Wisconsin Historical Society

Property Record

904 6TH ST

Architecture and History Inventory
904 6TH ST | Property Record | Wisconsin Historical Society
Other Name:Randy Ellis and Lee Ann Leske House
Contributing: Yes
Reference Number:24151
Location (Address):904 6TH ST
County:St. Croix
Unincorporated Community:
Quarter Section:
Quarter/Quarter Section:
Year Built:1885
Survey Date:1983
Historic Use:house
Architectural Style:Queen Anne
Structural System:
Wall Material:Clapboard
Other Buildings On Site:
Demolished Date:
National/State Register Listing Name: Sixth Street Historic District
National Register Listing Date:10/4/1984 12:00:00 AM
State Register Listing Date:1/1/1989 12:00:00 AM
National Register Multiple Property Name:Multiple Resources of Hudson
Additional Information:A 'site file' exists for this property. It contains additional information such as correspondence, newspaper clippings, or historical information. It is a public record and may be viewed in person at the State Historical Society, Division of Historic Preservation. SPINDLED PORCHES. BAY ON SIDE W/SPINDLED BALCONY ABOVE. BAY ON FRONT SQUARE TOWER W/PALLADIAN MOTIF WINDOWS. STICKWORK IN GABLES.

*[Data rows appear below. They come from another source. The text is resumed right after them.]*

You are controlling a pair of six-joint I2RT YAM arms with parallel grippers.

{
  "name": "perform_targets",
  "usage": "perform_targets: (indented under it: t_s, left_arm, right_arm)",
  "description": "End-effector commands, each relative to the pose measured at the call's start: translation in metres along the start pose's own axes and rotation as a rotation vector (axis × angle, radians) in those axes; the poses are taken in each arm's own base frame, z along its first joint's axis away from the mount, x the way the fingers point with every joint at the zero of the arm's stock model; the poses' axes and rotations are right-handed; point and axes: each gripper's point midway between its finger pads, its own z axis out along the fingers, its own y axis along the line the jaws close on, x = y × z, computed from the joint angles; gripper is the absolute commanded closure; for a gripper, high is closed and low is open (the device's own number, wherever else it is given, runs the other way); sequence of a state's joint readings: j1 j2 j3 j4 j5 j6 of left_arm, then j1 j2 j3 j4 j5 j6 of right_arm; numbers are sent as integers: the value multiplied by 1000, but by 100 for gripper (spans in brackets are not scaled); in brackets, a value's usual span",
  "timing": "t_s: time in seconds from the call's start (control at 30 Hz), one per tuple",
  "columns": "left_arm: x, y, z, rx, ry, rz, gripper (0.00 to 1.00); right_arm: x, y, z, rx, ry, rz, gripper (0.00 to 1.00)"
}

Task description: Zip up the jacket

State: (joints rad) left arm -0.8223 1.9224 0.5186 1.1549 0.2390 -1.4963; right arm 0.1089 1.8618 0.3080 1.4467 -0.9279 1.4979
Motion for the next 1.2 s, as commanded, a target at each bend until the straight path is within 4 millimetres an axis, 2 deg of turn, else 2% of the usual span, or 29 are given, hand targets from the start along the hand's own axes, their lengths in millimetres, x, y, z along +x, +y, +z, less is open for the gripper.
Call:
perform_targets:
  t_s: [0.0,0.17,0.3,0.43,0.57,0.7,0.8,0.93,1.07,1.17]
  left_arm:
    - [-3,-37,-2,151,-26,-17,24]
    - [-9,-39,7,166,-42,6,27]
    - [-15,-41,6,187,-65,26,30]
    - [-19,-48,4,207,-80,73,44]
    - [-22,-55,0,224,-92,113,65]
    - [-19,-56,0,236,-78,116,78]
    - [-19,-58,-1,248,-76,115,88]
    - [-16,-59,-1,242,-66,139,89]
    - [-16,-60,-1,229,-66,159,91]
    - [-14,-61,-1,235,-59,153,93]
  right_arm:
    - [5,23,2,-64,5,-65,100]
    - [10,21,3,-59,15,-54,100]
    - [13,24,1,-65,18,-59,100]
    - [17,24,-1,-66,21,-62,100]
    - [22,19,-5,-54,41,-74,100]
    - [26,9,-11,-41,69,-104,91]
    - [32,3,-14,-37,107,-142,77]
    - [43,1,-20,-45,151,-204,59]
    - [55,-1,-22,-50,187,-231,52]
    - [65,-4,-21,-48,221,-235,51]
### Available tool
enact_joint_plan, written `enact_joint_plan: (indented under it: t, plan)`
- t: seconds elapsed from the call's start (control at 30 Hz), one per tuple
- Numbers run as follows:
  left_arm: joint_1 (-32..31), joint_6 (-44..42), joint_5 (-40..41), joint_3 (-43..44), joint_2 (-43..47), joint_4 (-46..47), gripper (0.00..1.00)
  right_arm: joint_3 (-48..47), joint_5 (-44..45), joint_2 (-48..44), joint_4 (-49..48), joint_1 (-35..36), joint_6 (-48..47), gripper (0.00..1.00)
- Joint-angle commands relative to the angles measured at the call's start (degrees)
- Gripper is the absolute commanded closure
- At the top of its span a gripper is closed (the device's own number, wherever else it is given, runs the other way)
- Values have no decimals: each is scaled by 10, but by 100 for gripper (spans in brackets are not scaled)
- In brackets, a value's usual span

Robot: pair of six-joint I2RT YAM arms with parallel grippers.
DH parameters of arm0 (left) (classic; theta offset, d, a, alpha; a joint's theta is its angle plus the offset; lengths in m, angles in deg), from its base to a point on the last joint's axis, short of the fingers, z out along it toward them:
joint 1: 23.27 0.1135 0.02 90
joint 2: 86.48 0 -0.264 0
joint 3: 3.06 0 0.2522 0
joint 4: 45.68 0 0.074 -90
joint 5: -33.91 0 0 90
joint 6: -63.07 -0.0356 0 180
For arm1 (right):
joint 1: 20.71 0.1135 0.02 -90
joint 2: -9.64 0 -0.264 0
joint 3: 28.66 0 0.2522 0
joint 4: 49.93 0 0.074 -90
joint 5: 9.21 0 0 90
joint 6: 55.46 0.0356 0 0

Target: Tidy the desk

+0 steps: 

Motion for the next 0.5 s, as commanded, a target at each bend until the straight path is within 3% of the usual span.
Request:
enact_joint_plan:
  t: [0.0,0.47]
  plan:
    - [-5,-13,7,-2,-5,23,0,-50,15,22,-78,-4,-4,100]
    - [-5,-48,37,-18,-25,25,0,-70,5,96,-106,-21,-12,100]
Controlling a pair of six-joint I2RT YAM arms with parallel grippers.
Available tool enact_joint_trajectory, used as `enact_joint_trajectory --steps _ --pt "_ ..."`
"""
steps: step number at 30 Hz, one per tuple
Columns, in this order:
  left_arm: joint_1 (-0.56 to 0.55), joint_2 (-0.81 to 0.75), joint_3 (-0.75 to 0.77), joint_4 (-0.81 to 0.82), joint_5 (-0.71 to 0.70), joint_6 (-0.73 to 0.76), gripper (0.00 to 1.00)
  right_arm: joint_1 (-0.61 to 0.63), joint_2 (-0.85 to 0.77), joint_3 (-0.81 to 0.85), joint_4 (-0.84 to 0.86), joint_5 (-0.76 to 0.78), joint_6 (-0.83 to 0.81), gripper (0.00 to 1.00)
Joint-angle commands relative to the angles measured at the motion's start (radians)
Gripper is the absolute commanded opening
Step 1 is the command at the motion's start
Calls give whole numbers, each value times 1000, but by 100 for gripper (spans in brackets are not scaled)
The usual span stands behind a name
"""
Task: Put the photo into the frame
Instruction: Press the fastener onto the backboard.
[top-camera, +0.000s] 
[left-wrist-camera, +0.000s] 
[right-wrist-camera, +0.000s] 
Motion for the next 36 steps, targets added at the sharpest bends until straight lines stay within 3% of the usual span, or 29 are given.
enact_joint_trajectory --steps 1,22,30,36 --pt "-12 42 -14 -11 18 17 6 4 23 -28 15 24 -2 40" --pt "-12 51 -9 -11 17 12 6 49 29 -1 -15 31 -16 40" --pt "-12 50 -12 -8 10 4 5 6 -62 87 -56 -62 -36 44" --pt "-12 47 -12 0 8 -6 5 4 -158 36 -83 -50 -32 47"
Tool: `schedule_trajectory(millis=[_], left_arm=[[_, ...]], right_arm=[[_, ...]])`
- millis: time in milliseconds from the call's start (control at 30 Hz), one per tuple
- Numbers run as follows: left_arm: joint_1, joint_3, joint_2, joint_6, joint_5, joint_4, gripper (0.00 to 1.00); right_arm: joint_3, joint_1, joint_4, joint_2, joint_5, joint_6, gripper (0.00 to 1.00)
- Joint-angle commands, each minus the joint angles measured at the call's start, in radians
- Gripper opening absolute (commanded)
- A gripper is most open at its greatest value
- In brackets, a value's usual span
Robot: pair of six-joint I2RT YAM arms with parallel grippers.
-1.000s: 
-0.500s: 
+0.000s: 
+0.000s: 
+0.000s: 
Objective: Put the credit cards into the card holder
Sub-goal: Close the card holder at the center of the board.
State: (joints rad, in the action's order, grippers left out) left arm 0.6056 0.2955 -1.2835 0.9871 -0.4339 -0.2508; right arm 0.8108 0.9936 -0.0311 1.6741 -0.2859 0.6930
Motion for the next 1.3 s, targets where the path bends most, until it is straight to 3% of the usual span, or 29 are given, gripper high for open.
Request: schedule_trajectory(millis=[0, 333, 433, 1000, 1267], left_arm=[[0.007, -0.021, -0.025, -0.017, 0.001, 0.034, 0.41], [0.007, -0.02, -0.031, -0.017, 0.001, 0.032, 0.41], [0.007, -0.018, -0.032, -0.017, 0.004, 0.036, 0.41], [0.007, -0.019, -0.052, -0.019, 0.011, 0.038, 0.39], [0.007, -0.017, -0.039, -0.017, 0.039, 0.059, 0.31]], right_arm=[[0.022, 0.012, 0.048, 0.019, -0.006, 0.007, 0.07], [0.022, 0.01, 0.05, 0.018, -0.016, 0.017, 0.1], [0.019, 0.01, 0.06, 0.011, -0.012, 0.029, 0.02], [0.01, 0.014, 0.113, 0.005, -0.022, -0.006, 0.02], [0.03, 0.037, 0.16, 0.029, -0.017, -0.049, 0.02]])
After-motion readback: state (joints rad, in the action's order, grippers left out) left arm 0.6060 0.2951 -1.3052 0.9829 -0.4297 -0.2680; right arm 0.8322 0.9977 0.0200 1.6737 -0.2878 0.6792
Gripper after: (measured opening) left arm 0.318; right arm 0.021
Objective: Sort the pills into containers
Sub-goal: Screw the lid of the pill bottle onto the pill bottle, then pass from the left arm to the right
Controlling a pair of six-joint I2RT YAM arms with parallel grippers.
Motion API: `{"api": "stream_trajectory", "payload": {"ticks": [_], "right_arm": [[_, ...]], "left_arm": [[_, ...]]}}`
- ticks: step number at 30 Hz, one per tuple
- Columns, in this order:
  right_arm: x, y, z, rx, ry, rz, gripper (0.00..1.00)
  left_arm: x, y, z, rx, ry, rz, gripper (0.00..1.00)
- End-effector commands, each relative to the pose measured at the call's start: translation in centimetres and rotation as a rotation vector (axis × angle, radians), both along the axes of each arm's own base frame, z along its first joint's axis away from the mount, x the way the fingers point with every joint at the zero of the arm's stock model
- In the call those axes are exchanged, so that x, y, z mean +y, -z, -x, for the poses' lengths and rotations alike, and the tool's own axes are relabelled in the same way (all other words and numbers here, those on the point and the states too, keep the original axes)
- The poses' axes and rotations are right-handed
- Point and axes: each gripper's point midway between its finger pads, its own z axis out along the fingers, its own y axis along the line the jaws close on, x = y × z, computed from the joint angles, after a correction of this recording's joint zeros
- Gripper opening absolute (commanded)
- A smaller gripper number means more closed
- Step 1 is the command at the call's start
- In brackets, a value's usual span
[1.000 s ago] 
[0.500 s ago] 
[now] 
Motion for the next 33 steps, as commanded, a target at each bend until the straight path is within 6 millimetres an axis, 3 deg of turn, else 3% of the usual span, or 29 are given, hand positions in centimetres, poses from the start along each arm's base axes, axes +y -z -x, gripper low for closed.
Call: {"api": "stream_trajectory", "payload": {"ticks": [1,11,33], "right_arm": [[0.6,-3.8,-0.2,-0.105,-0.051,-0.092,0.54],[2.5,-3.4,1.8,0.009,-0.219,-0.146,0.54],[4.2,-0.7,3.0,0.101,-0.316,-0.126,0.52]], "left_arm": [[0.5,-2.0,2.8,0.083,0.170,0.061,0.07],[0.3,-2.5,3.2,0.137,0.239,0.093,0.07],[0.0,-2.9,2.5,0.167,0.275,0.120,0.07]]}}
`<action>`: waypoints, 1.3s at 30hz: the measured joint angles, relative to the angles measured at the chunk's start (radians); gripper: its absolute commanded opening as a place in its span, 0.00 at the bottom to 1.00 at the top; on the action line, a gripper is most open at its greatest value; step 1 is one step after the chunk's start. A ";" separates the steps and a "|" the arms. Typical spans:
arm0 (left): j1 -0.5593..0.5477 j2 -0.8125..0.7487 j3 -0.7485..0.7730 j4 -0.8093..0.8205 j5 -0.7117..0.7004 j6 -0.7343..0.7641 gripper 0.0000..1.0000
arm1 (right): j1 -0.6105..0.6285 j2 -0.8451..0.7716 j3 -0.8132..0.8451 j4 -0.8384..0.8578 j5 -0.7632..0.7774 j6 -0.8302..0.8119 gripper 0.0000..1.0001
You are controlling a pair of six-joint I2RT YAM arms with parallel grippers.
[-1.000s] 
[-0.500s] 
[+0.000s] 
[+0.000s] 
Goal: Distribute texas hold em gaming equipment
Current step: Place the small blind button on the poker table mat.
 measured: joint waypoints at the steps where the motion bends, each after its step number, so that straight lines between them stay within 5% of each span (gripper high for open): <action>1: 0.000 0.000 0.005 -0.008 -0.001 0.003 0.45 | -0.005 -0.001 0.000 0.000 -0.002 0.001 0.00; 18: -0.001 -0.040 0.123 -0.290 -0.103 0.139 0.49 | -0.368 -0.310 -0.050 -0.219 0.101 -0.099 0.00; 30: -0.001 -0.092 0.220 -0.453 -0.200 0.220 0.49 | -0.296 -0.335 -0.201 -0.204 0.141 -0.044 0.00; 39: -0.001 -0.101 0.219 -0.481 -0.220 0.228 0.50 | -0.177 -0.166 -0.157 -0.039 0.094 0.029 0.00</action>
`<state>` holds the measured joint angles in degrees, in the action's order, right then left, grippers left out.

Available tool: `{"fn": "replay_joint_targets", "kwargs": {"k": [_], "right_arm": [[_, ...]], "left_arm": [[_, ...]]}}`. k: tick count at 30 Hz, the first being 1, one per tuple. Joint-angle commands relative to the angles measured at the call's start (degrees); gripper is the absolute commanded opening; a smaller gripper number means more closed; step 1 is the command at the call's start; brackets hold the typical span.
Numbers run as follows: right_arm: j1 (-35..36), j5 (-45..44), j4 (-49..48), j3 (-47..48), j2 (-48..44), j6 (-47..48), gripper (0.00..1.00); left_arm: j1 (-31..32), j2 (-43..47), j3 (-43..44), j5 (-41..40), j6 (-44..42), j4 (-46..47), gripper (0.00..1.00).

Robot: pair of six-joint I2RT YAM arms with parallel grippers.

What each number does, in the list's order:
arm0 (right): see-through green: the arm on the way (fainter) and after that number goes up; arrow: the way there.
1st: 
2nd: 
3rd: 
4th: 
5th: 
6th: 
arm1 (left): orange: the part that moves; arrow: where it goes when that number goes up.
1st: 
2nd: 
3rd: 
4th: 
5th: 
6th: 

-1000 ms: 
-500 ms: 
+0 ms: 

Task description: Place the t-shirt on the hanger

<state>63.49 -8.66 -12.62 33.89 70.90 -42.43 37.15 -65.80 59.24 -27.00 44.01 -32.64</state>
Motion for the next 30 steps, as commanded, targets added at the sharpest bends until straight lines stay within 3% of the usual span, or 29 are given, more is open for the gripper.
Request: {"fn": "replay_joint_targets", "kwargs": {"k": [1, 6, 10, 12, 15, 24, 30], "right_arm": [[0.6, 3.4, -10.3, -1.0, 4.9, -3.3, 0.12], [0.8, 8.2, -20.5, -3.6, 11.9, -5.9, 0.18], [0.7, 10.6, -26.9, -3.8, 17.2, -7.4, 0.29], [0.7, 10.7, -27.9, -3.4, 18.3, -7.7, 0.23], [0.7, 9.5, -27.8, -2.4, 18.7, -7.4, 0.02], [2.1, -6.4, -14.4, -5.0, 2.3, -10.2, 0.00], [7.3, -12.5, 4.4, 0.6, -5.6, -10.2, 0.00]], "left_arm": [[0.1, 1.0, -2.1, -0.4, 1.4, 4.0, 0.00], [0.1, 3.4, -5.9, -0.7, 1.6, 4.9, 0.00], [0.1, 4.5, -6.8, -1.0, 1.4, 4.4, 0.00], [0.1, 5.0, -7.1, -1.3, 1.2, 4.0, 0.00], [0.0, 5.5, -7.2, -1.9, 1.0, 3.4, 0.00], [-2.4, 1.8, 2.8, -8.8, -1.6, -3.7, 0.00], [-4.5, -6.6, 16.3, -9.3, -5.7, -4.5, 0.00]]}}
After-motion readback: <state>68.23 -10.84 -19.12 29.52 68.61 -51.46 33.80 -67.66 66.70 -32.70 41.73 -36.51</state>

Settled in the 1840s, Hudson has long reaped the benefits of its location on the western edge of fertile prairie land, positioned to become a wheat-milling center by the 1870s. It also sat on the St. Croix River, a major transportation route, and when railroads superseded river transport in the late nineteenth century, they converged here. But the huge Northwoods pineries nearby were the main engines of Hudson’s growth. Hudson sawmills began processing lumber in the early 1850s, when logs came down the river; later the railroads enabled the town to mill lumber year-round. Local residents who made modest fortunes in lumber built imposing homes along Third Street or here along Sixth. Not coincidentally, most of these houses were made of locally milled wood.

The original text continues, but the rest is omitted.